Он посмотрел на свои руки. Худые, с мозолями, в краске. Проклятые золотые руки. Которые помнили всё, но не умели делать то, что действительно важно.
— Не убегу, — сказал он. — Обещаю.
Она улыбнулась.
— Тогда оставайся. Здесь тесно, но мы поместимся.
— А как же моя мансарда?
— Продай. Или сдай. Или просто забудь о ней. Здесь твой дом. Наш дом.
Артём закрыл глаза. В груди разливалось тепло — не такое, как от коньяка, а какое-то другое, глубокое, настоящее.
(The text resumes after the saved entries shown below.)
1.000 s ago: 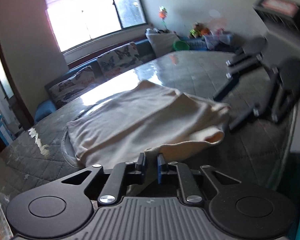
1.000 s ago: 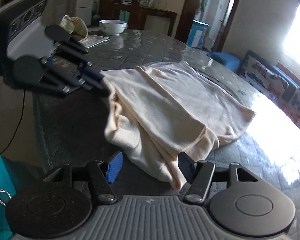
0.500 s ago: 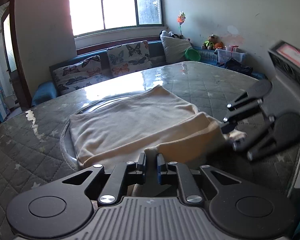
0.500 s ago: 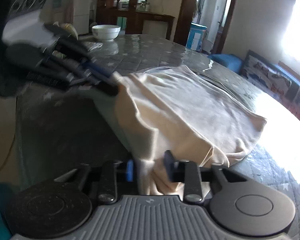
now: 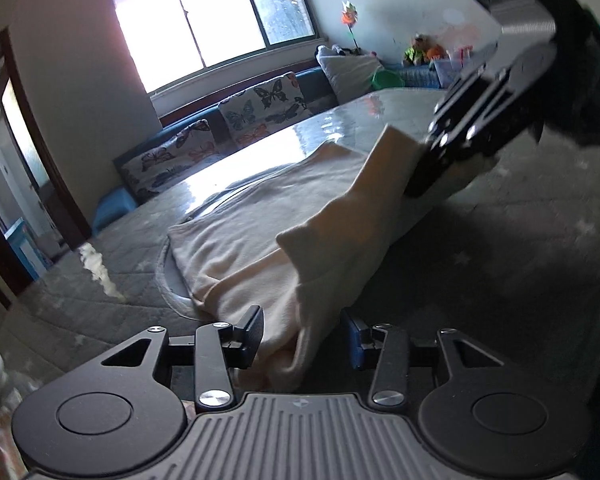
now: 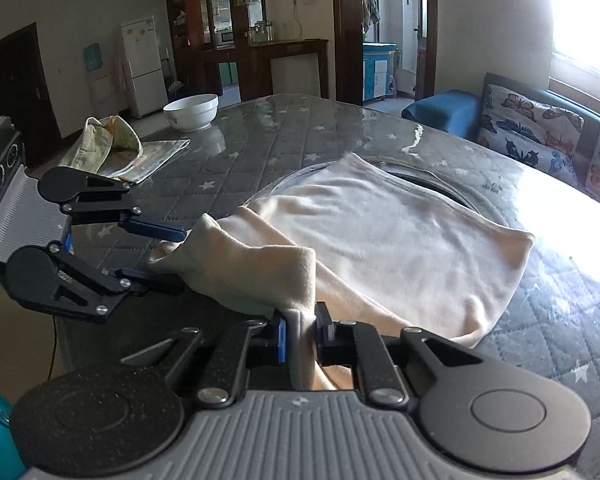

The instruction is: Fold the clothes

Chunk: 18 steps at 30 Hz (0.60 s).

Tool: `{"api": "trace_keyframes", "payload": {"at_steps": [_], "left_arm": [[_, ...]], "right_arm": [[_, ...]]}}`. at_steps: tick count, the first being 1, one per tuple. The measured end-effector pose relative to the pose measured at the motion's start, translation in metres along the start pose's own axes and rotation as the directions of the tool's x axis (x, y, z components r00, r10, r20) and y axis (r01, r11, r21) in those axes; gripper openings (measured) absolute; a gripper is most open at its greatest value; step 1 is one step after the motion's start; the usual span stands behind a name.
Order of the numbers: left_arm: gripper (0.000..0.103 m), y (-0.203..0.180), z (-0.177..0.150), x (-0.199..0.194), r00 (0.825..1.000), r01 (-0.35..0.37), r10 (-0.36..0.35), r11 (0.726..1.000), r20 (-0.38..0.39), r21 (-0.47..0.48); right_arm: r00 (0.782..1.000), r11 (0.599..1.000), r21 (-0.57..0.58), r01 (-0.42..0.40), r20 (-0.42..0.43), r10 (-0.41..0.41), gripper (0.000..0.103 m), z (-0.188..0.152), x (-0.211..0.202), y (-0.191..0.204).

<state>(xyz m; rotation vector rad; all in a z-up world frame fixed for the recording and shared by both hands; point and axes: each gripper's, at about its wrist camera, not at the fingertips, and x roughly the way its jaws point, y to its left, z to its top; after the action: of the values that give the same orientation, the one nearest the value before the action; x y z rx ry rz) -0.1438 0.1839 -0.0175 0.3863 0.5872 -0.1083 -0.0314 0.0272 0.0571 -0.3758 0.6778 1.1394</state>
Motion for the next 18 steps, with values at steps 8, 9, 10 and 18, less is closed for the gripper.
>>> {"api": "trace_keyframes", "payload": {"at_steps": [8, 9, 10, 18], "left_arm": [[0.011, 0.0, -0.003, 0.002, 1.0, -0.009, 0.009, 0.999, 0.007, 0.047], [0.01, 0.0, -0.002, -0.001, 1.0, -0.007, 0.006, 0.999, 0.015, 0.037], [0.01, 0.001, 0.0, -0.005, 1.0, -0.003, 0.003, 1.0, 0.023, 0.027], [0.01, -0.009, 0.012, -0.058, 0.994, 0.078, -0.078, 0.997, 0.078, -0.008]], "right_arm": [[1.0, 1.0, -0.018, 0.016, 0.023, -0.016, 0.009, -0.01, -0.004, 0.01], [0.999, 1.0, -0.018, 0.016, 0.032, -0.016, 0.009, -0.01, -0.007, 0.011], [0.999, 1.0, -0.019, 0.016, 0.043, -0.015, 0.009, -0.011, -0.011, 0.012], [0.998, 0.999, -0.043, -0.007, 0.07, 0.01, 0.009, -0.017, -0.061, 0.027]]}}
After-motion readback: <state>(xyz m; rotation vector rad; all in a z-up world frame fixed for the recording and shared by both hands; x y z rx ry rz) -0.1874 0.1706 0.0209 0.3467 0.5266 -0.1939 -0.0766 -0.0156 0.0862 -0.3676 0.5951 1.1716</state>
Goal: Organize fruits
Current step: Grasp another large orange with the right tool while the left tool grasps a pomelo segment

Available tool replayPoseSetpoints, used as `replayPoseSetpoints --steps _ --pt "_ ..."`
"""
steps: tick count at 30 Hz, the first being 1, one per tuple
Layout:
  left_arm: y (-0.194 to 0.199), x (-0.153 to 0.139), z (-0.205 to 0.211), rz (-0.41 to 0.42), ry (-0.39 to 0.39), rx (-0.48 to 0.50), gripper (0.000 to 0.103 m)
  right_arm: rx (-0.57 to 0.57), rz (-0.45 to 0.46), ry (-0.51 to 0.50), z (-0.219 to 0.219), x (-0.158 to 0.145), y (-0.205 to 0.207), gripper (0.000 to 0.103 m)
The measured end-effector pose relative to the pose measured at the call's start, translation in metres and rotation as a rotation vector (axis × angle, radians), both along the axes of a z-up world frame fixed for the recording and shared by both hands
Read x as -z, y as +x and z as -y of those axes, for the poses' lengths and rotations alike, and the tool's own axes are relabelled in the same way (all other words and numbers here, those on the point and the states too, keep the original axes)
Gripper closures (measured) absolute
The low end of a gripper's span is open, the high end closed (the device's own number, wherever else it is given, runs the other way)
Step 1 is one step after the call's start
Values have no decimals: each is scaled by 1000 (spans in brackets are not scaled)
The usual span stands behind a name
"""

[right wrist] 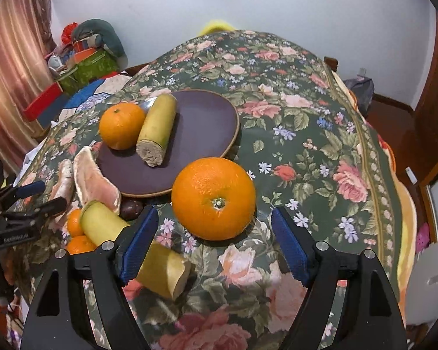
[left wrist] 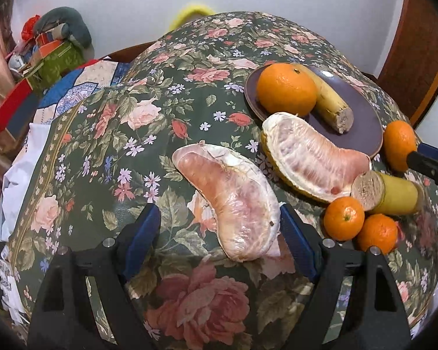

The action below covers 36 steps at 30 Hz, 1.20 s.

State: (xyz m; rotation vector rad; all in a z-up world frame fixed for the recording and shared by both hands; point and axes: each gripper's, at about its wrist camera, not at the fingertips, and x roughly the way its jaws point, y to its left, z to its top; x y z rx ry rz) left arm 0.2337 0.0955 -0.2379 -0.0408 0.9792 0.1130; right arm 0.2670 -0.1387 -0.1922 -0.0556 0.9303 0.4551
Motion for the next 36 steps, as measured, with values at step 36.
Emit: replayPoseSetpoints --steps 36 --pt "15 -3 -14 24 -18 20 61 -32 -37 44 -3 8 12 41"
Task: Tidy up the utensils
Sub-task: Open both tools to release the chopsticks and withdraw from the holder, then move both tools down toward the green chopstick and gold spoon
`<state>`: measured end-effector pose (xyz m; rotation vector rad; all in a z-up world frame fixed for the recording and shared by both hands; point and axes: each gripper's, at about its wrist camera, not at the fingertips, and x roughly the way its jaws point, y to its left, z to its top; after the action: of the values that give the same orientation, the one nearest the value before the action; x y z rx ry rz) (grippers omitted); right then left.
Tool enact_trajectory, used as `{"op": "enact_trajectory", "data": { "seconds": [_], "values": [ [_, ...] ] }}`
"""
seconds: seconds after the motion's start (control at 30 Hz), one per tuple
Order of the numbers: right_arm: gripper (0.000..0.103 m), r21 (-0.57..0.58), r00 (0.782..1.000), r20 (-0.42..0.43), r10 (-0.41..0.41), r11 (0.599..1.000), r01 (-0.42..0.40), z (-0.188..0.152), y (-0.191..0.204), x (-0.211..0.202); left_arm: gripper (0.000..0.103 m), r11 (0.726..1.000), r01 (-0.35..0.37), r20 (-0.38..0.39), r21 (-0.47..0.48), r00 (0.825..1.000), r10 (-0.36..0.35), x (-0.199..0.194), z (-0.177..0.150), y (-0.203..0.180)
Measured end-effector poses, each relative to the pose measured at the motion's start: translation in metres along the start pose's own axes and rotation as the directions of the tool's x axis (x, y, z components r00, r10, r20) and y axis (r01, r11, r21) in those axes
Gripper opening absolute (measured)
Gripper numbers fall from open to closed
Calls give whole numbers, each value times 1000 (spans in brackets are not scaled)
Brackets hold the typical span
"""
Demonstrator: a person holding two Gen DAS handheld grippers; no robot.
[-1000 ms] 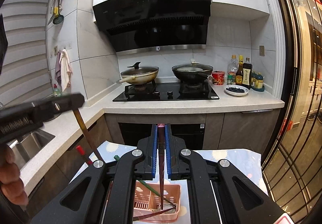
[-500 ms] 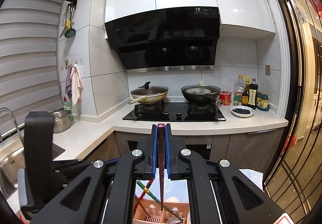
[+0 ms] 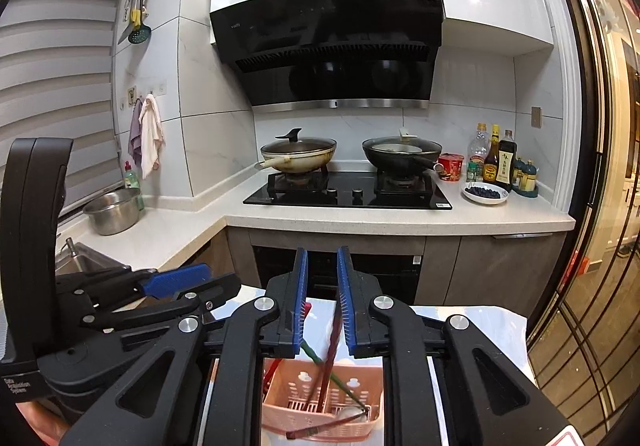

«Вот оно, — подумал он. — Принятие. Не побег. Не «а если бы». А просто — здесь и сейчас. С ней. В этой маленькой квартире, где пахнет кофе и надеждой, два странных странника, каламбур да и только».
Он открыл глаза, взял Катю за руку.
— Я никуда не уйду. Обещаю.
И в этот момент — наконец, через столько жизней, — он почувствовал, что сказал правду. Правду?
За окном играл аккордеон. Где-то кричали чайки. Париж просыпался — шумный, грязный, прекрасный.
А он оставался.
Не художником. Не механиком. Не космонавтом. Просто человеком, который перестал бежать.
И это было важнее всех выставок.
От Кати он узнал, что она не помнит свою первую жизнь, она прыгала уже больше 20 раз и запуталась в воспоминаниях.